### REQUIRED ACTION
Could you find every line in the records below that contains the word "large" and copy it?

[Excerpts from a dataset]
________________________
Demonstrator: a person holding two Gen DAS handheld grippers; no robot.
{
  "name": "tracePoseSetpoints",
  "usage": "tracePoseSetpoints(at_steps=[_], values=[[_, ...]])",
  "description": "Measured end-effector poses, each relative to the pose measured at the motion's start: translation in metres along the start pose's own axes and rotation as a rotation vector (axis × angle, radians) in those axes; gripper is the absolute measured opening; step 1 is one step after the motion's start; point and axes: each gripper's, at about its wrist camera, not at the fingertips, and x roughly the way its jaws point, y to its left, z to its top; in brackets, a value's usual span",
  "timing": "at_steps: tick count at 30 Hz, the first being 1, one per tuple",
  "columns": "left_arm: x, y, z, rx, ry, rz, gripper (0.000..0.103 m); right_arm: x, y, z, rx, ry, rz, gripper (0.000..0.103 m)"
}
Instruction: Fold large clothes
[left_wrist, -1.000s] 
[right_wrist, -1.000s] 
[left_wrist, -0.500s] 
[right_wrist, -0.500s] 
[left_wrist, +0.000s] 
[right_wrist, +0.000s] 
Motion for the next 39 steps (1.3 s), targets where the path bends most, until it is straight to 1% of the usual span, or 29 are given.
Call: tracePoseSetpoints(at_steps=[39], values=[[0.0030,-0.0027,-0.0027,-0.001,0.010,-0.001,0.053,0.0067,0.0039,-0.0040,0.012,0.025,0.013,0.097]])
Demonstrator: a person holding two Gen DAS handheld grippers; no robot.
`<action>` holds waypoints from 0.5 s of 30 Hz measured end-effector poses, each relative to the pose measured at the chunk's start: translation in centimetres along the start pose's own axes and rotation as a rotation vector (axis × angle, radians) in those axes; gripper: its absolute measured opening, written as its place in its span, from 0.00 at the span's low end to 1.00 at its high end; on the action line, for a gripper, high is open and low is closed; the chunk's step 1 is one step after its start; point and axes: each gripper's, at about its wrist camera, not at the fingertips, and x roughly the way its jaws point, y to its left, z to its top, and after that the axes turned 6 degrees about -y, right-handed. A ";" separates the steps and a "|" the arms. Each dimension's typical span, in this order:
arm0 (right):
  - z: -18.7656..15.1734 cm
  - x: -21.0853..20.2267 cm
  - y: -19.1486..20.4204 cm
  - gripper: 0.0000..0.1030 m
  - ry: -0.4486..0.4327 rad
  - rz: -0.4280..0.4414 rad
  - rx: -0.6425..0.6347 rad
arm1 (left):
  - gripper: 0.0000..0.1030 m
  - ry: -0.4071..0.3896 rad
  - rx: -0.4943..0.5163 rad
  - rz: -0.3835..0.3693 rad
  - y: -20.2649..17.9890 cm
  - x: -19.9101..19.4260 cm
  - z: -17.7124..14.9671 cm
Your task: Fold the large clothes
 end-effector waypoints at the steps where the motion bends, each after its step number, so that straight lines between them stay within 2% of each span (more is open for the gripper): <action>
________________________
### TASK SOLUTION
Instruction: Fold large clothes
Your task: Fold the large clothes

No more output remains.